■ Exercise prompt: Below are some records. Pull every line that contains the word "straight".

(Data excerpts)
━━━━━━━━━━━━━━━━━━━━━━━━━━━━━━
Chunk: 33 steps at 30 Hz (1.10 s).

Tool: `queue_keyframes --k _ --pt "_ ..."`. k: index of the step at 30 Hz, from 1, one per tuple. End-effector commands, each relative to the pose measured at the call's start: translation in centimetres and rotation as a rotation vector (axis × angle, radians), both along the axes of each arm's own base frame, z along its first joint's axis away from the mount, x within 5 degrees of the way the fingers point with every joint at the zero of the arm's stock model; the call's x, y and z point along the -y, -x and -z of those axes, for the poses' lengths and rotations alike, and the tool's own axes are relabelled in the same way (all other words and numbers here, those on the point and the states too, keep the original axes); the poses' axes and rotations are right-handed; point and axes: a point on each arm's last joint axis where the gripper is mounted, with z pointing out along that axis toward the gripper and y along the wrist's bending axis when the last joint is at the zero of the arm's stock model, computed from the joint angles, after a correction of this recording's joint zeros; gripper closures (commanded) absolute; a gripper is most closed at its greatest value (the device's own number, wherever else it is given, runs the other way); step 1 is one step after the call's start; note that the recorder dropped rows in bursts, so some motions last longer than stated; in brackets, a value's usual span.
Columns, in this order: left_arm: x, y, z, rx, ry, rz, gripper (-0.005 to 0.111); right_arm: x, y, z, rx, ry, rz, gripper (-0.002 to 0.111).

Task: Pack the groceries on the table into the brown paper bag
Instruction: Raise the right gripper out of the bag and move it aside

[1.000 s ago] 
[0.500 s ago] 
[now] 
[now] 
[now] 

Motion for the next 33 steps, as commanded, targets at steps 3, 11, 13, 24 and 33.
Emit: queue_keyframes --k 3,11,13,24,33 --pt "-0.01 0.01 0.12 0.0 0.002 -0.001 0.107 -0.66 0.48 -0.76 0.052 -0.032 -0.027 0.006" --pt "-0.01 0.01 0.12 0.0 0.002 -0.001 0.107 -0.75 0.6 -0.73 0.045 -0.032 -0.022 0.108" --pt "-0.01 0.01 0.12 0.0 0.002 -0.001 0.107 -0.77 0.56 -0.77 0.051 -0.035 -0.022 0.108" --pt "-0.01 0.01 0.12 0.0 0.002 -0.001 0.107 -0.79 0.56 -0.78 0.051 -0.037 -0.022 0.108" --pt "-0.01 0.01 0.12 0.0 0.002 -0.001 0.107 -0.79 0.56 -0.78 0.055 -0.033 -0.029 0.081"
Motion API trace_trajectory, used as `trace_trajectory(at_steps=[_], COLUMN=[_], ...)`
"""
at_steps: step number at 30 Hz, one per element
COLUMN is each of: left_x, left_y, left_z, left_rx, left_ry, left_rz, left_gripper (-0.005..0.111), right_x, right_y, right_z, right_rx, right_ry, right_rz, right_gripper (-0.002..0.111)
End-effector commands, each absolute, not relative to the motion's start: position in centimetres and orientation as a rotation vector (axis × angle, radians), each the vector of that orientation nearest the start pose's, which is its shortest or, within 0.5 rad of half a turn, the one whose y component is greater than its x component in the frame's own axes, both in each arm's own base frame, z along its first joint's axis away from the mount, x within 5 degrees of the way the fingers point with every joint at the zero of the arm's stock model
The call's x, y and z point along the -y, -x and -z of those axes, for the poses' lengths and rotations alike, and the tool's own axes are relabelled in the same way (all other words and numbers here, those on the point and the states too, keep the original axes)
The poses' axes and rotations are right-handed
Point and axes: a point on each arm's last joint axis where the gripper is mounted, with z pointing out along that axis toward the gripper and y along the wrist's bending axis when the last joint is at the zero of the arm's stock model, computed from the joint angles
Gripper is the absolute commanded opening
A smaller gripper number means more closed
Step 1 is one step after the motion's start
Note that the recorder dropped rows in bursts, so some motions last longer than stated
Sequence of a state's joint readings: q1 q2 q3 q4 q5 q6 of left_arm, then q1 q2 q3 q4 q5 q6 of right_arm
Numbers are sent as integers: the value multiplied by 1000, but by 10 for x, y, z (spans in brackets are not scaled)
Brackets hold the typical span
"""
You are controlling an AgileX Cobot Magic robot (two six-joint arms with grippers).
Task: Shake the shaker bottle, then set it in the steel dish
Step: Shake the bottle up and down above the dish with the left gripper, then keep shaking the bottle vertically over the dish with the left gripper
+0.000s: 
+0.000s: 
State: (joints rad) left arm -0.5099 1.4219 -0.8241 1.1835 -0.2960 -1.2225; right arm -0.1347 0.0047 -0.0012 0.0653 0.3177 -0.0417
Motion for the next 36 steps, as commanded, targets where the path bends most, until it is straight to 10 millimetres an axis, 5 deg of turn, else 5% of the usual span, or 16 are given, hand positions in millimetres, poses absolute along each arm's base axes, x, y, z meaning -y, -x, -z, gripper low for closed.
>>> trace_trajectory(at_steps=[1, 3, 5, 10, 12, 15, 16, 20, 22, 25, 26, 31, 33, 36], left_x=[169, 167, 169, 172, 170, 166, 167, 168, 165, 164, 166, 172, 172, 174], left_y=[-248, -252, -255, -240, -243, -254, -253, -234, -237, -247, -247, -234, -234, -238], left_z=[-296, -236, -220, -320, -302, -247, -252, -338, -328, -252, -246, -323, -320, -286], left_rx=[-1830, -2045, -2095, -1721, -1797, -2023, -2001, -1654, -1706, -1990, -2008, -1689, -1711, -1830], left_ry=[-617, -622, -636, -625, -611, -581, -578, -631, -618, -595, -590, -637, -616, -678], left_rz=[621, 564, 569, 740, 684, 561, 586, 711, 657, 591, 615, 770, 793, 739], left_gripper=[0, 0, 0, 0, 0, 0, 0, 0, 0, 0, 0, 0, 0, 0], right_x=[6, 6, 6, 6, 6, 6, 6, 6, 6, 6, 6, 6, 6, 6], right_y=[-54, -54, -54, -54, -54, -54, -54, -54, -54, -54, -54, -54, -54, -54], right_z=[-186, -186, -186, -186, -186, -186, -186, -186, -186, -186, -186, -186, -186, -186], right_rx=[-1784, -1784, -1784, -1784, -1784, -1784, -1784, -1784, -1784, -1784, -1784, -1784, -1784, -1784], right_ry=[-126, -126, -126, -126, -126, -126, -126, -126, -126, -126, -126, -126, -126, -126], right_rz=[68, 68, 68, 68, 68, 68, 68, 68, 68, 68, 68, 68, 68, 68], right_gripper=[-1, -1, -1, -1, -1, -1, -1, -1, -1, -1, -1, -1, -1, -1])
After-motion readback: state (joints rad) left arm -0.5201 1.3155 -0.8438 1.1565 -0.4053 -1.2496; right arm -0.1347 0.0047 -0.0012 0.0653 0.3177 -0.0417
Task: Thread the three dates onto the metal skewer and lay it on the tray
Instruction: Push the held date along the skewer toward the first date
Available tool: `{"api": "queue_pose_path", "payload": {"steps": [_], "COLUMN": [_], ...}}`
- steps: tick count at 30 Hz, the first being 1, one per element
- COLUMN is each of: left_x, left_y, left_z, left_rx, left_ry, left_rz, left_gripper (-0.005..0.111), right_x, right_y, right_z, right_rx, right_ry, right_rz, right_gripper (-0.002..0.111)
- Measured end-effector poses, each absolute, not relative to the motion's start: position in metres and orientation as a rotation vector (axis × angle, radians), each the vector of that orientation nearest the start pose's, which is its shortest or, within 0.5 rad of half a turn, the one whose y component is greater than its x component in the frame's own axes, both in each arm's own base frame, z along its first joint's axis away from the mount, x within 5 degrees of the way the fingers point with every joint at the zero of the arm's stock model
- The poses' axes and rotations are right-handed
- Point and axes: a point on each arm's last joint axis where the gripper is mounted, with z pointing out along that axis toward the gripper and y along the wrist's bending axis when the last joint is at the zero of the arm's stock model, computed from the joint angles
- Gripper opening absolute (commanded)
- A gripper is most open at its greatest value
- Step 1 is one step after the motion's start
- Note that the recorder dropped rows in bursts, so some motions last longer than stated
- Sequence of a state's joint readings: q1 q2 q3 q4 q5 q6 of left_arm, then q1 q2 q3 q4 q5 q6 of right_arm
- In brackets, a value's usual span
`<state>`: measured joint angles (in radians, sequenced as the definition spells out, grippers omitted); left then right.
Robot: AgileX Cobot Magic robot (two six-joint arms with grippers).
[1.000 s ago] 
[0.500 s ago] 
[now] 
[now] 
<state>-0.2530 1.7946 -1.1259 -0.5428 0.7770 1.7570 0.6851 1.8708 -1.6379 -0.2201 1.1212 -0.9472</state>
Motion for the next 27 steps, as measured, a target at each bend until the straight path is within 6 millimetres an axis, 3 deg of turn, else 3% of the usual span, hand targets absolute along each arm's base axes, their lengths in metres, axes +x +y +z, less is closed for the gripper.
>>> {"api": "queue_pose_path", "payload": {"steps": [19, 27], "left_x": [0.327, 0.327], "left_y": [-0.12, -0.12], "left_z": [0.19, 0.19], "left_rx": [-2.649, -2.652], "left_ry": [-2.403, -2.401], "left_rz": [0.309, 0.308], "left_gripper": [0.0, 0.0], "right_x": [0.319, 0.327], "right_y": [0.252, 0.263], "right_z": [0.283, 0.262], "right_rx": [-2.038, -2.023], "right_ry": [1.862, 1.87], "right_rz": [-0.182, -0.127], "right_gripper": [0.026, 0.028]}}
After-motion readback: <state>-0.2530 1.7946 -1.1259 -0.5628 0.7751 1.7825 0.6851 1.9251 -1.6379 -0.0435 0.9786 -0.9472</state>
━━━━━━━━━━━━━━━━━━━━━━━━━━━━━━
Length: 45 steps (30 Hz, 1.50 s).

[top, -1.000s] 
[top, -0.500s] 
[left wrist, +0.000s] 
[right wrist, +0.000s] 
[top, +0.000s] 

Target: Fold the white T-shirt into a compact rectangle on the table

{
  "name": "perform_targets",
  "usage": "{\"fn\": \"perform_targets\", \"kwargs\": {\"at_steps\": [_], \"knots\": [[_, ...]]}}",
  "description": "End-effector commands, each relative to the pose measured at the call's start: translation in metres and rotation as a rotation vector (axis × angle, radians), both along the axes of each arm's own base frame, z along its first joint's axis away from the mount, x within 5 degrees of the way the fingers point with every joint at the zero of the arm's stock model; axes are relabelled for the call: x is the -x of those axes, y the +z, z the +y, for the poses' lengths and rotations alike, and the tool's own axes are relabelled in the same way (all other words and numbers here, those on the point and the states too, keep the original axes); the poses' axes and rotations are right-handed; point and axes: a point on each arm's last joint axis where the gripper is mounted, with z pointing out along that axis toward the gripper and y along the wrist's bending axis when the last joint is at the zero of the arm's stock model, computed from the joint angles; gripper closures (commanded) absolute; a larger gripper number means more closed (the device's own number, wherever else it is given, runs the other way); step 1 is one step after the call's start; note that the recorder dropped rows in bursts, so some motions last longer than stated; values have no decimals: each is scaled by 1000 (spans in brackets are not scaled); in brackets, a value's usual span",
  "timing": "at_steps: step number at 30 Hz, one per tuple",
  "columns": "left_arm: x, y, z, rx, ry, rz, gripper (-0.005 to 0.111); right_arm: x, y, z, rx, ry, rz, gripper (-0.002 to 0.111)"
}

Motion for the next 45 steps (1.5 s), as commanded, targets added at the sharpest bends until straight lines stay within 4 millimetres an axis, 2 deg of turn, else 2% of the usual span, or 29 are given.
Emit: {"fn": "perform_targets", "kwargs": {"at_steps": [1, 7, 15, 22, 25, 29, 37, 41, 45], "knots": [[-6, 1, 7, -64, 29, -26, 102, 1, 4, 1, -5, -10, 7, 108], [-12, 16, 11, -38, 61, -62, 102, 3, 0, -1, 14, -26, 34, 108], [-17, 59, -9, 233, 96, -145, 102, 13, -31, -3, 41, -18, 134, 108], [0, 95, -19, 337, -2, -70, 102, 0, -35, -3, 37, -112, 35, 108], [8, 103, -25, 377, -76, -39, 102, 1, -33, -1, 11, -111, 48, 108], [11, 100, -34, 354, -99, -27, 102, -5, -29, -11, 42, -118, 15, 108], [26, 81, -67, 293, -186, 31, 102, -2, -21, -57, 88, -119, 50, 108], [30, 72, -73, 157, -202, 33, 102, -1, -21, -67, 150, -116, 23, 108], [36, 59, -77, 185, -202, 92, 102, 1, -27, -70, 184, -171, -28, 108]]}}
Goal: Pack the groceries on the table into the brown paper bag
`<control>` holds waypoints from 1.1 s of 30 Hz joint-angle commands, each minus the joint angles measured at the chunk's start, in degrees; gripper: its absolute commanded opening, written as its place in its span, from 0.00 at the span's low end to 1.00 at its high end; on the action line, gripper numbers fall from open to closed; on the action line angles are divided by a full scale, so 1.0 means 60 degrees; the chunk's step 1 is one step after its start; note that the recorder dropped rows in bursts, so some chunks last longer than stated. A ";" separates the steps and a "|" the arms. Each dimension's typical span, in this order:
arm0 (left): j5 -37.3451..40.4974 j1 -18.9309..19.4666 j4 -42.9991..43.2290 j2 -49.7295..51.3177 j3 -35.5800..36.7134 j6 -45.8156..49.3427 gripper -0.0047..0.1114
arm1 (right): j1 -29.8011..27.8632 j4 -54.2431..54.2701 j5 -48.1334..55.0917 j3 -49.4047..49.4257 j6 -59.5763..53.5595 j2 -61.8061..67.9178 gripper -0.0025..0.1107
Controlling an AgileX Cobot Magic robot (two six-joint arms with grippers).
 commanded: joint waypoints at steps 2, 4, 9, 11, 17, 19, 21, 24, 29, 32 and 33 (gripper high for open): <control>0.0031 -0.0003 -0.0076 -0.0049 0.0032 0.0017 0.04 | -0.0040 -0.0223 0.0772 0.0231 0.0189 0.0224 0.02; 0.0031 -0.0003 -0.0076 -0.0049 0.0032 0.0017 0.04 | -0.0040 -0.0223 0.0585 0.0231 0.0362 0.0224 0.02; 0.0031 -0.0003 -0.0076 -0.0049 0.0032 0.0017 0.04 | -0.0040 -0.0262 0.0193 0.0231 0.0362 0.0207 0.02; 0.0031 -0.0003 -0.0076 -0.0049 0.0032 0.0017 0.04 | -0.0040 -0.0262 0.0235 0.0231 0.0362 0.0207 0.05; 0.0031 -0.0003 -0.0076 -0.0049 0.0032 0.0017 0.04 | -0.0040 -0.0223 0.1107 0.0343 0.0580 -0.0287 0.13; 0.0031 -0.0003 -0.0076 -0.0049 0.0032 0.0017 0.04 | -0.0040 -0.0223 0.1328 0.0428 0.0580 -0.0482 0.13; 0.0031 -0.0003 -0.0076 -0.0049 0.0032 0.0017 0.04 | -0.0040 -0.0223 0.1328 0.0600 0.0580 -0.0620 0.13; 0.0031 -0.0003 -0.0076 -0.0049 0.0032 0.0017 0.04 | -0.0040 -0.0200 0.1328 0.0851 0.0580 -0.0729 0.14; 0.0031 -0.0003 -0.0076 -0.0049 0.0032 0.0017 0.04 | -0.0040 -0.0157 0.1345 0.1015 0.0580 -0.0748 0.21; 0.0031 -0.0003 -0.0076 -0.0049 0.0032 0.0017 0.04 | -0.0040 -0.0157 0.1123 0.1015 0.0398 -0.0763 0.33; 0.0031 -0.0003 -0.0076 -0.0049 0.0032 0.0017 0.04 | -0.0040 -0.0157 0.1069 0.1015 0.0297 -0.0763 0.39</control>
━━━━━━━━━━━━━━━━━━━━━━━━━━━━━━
■ Reply to the exercise:
Motion for the next 36 steps, as commanded, targets where the path bends most, until it is straight to 10 millimetres an axis, 5 deg of turn, else 5% of the usual span, or 16 are given, hand positions in millimetres, poses absolute along each arm's base axes, x, y, z meaning -y, -x, -z, gripper low for closed.
Motion for the next 27 steps, as measured, a target at each bend until the straight path is within 6 millimetres an axis, 3 deg of turn, else 3% of the usual span, hand targets absolute along each arm's base axes, their lengths in metres, axes +x +y +z, less is closed for the gripper.
Motion for the next 45 steps (1.5 s), as commanded, targets added at the sharpest bends until straight lines stay within 4 millimetres an axis, 2 deg of turn, else 2% of the usual span, or 29 are given.

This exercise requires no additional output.